The TreeMap Implementation
Java has a Map implementation named TreeMap. This implementation is based on the Red Black algorithm and looks like this:

Red Black tree is a kind of self-balancing binary search tree, that means, each node can only have two children, and they are organized based on a sorting criteria using the entry key. The binary tree could be unbalance in a moment of time, besides, the tree reorganized its entries when you add or remove elements.
By default, a TreeMap uses the natural order of the key (Comparable interface) to sort, however, you can create a TreeMap with a Comparator where you define explicitly how you want the TreeMap to sort the entries.

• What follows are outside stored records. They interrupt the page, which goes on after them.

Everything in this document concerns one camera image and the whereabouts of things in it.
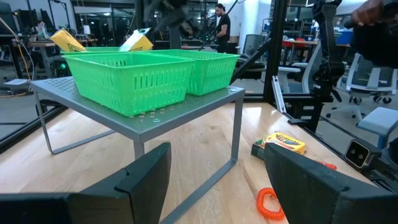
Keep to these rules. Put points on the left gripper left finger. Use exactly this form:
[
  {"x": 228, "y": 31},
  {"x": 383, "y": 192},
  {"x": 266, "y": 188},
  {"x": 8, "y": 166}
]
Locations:
[{"x": 109, "y": 199}]

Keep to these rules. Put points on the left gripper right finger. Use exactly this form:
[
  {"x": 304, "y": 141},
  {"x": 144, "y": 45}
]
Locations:
[{"x": 311, "y": 199}]

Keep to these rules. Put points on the yellow crayon box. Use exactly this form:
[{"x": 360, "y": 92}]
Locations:
[
  {"x": 284, "y": 143},
  {"x": 138, "y": 42},
  {"x": 66, "y": 40}
]

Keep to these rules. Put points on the black background robot arm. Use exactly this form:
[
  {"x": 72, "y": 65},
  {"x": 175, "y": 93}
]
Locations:
[{"x": 174, "y": 37}]

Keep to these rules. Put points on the white grey office chair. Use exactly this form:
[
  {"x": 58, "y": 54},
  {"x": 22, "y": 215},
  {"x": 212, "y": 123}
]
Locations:
[
  {"x": 370, "y": 77},
  {"x": 308, "y": 68}
]

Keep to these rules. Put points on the blue grey stool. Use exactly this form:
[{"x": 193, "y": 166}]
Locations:
[{"x": 377, "y": 121}]

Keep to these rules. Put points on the silver aluminium bar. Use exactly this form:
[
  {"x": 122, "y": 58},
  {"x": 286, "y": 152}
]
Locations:
[{"x": 279, "y": 96}]

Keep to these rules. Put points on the grey perforated metal shelf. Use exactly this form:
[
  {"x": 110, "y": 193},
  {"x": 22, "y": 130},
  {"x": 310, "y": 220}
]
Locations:
[{"x": 62, "y": 90}]

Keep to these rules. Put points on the person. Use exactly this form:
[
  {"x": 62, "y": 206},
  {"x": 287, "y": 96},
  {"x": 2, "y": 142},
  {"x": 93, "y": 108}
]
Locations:
[
  {"x": 223, "y": 28},
  {"x": 377, "y": 43}
]

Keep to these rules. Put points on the blue bin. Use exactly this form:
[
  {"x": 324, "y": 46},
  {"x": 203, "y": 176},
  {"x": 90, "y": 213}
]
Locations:
[{"x": 343, "y": 37}]

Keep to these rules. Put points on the person's hand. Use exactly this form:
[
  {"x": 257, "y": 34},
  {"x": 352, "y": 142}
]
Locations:
[{"x": 368, "y": 14}]

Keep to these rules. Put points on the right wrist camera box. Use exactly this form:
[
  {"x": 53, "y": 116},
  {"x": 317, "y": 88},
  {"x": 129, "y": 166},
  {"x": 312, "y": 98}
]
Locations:
[{"x": 357, "y": 154}]

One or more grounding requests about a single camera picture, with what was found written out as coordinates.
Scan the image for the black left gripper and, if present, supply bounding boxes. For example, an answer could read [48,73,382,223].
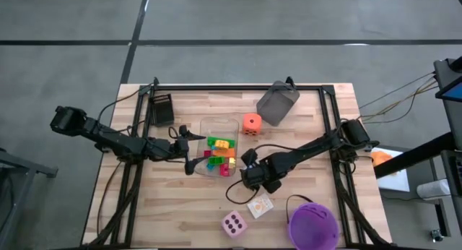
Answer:
[160,125,211,176]

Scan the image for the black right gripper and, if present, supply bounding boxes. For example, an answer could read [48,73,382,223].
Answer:
[240,159,288,194]

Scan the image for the white orange card box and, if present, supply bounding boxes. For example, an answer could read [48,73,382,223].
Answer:
[246,192,274,220]

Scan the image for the orange toy brick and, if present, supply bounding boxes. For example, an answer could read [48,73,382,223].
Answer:
[212,147,236,158]

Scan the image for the long green toy brick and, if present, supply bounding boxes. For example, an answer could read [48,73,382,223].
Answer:
[206,136,236,149]

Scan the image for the orange foam dice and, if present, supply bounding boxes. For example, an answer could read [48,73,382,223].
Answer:
[242,113,263,137]

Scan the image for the pink foam dice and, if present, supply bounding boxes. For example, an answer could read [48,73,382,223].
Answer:
[221,210,248,238]

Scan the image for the clear plastic bin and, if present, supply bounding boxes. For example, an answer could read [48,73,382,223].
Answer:
[196,116,240,178]

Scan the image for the black plastic basket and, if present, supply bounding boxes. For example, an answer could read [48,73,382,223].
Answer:
[149,93,175,127]

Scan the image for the orange object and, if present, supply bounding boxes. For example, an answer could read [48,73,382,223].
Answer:
[370,151,394,168]

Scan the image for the white paper sheet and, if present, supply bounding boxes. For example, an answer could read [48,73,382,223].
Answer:
[370,147,411,193]

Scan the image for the black beam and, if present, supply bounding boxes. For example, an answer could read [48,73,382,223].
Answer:
[373,132,456,178]

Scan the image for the white cylinder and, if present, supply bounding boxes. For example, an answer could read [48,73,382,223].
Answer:
[417,178,452,200]

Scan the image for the black monitor with blue screen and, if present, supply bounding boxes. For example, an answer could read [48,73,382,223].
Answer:
[432,56,462,150]

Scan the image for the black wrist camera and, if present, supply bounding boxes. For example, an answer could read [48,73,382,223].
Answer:
[240,148,258,167]

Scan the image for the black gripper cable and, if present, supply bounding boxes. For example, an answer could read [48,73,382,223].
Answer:
[225,179,261,205]

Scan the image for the purple bucket with black handle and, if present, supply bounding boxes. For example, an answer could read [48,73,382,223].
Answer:
[286,194,341,250]

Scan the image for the black metal table frame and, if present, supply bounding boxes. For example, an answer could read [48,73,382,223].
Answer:
[86,76,394,250]

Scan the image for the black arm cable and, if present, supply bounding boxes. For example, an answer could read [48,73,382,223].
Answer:
[96,84,154,125]

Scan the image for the cable bundle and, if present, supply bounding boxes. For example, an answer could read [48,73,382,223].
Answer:
[357,71,437,124]

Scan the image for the grey metal table frame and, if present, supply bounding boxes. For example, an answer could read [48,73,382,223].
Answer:
[0,148,58,250]

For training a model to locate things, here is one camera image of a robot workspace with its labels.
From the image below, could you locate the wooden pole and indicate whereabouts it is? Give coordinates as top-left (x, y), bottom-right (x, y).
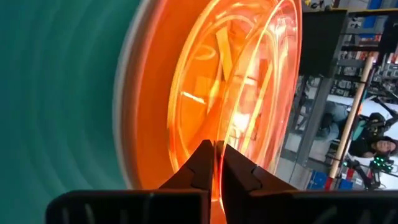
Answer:
top-left (325, 55), bottom-right (374, 191)

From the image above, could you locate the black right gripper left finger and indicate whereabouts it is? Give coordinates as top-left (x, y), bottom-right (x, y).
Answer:
top-left (45, 139), bottom-right (215, 224)

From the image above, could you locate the black panel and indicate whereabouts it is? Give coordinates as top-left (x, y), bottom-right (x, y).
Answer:
top-left (299, 9), bottom-right (348, 79)

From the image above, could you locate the grey metal beam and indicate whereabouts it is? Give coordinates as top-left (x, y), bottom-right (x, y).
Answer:
top-left (294, 77), bottom-right (335, 166)

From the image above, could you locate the person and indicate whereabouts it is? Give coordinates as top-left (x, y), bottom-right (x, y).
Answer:
top-left (348, 111), bottom-right (398, 159)

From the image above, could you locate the dark green plastic plate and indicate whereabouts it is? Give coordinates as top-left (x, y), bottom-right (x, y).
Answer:
top-left (0, 0), bottom-right (141, 224)

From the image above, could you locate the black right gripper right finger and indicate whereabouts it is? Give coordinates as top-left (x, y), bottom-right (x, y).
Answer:
top-left (221, 144), bottom-right (398, 224)

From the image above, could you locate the blue bin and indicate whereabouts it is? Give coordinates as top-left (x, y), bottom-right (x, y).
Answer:
top-left (307, 170), bottom-right (328, 191)

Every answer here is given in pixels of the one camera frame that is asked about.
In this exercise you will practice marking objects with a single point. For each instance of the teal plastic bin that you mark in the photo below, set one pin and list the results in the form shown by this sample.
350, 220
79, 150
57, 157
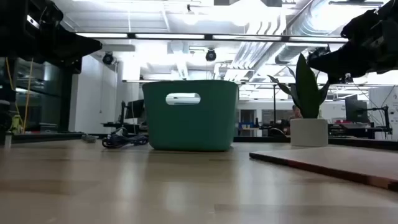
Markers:
192, 130

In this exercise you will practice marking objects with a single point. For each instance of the black hanging spotlight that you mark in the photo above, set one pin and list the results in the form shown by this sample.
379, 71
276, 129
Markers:
211, 55
108, 58

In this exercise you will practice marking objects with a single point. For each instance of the green snake plant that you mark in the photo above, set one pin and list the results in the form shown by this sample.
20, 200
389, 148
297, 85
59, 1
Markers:
306, 93

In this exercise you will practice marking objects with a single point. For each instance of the purple pen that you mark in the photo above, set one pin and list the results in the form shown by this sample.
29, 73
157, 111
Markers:
124, 142

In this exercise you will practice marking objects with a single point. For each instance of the person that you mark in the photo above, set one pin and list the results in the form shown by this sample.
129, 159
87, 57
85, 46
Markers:
296, 113

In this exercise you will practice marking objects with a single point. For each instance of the white plant pot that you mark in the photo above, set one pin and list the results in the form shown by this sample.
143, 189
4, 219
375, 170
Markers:
309, 132

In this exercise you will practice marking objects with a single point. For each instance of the small white cylinder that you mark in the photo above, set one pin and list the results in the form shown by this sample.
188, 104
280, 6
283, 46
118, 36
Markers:
8, 140

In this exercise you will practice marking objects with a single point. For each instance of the black aluminium table frame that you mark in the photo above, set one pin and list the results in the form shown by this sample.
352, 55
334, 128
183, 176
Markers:
46, 136

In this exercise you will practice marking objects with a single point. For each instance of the long ceiling light bar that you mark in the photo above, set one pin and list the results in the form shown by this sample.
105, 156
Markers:
168, 36

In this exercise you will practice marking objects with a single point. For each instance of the black computer monitor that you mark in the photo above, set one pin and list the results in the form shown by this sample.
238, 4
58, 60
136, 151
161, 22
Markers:
356, 109
135, 109

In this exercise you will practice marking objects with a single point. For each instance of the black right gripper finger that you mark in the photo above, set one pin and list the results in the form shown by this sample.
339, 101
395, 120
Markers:
342, 63
340, 79

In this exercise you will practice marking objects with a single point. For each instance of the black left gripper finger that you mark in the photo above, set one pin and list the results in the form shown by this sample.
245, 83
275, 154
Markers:
71, 48
76, 67

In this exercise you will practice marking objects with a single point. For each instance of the brown flat board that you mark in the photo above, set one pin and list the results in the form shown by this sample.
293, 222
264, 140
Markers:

If the key doesn’t implement one of those interfaces, the TreeMap will throw exceptions.
Map Example
Well, let’s see how those maps work:
NOTE: You will see the TreeMap instantiation commented. If you replace the list from an HashMap to a TreeMap, the code will compile fine and the test will run green. That is the power of Polymorphism….
TRY IT YOURSELF: You can find the source code of this post here.
First, we define the map on the @Before
method, and put a entry A -> Math
there.
public class MapTest { private Map signaturesByClassroom; @Before public void before() { signaturesByClassroom = new HashMap(); // signaturesByClassroom = new TreeMap(); signaturesByClassroom.put("A", "Math"); }
Now, let’s see an example of each of the main methods.
put(key, value)
@Test public void put_newElement_mapChanged() { signaturesByClassroom.put("C", "Art"); assertThat(signaturesByClassroom.get("C")) .isEqualTo("Art"); }
get(key)
@Test public void get_oldElement() { assertThat(signaturesByClassroom.get("A")) .isEqualTo("Math"); }
remove(key)
@Test public void remove_element_true() { assertThat(signaturesByClassroom.remove("A")) .isEqualTo("Math"); }
containsKey(key)
@Test public void containsKey_element_true() { boolean result = signaturesByClassroom .containsKey("A"); assertThat(result).isTrue(); }
keySet()
@Test public void keySet() { Set keySet = signaturesByClassroom .keySet(); assertThat(new ArrayList(keySet)).isEqualTo( Arrays.asList("A")); }
values()
@Test public void values() { Collection values = signaturesByClassroom .values(); assertThat(new ArrayList(values)).isEqualTo( Arrays.asList("Math")); }
entrySet()
@Test public void entries() { Set<Map.Entry> entries = signaturesByClassroom .entrySet(); assertThat(new ArrayList(entries)).isEqualTo( Arrays.asList(new AbstractMap.SimpleImmutableEntry("A", "Math"))); }
Final Thought
We always need Maps in our projects, doesn’t matter if the project is huge or small. Understanding how the maps’ implementations work is pretty useful when you need to pay attention to performance or memory issues.
There is not a right or wrong map, there are only some advantages or disadvantages regarding different use cases.
In the following posts, we are going to talk about different uses cases and how an HashMap and TreeMap behave.